Job era por entonces un patriarca célebre por su piedad y su paciencia, por sus siete hijos y sus tres hijas, sus siete mil ovejas, tres mil camellos, quinientas yuntas de bueyes y quinientos jumentos.

Primero, Satán logró que una tribu árabe le robara los bueyes y los jumentos. Después, el fuego del cielo azotó sus rebaños. Los caldeos le arrebataron los tres mil camellos. Y por último, un huracán se llevó a bolina los pilares de su casa, que al derrumbarse lo dejó huérfano de hijos.

Job montó en cólera, pero se llamó a reflexión y discurrió que alguien por allá arriba ─al más alto nivel, dadas las proporciones de los desastres─ le estaba haciendo una trastada. Abandonó sus primeros impulsos y cortándose al rape los cabellos, se rasgó los vestidos antes de postrarse en tierra y adorar al Señor diciendo:

─Desnudo salí del vientre de mi madre y desnudo regresaré a la tierra. El Señor me lo dio todo. El Señor me lo ha quitado. Se ha hecho lo que es de su agrado. Bendito sea el nombre del Señor.

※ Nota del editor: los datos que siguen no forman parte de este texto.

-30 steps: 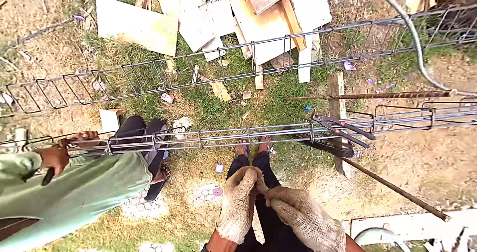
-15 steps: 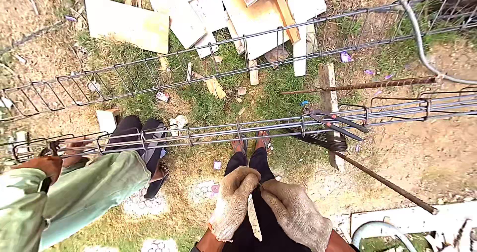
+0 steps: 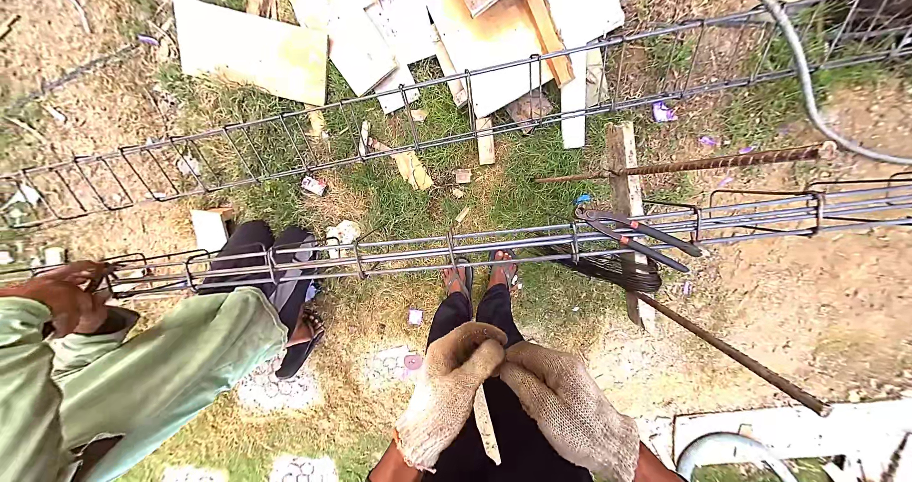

Por último, Job comenzó a padecer la úlcera más vasta de la literatura médica: se extendía desde la planta del pie hasta la coronilla. Mientras se raía la podredumbre con un trozo de teja, sentado en un estercolero ─ni siquiera la ambientación fue confiada al azar─, su mujer le reprochaba tan cretina simplicidad, a lo que respondió:

─Has hablado como una mujer sin seso. Si recibimos los bienes de la mano de Dios, ¿por qué no recibir también sus males?

Para recompensar aquella paciencia admirable ─tanto, que hasta resultaba sospechosa, discurrió el Señor─, Jehová curó sus llagas, duplicó sus bienes y, para no tener que resucitar a los hijos anteriores, a la sazón en muy mal estado, lo dotó de la virilidad necesaria para hacerse de una nueva familia.

Job agradeció al Señor aquel inesperado plan reposición, pero en su fuero interno ─tan interno que ni Jehová, el omnisciente, pudo enterarse─ siguió pensando que si para ganar una apuesta Dios era capaz de arrasarle la vida, tendría que ser «un muy grande hideputa».

[1] La leyenda no aclara por qué Satán, estando en la oposición, pediría permiso a Jehová. ¿O mantendrán algún pacto de gobierno?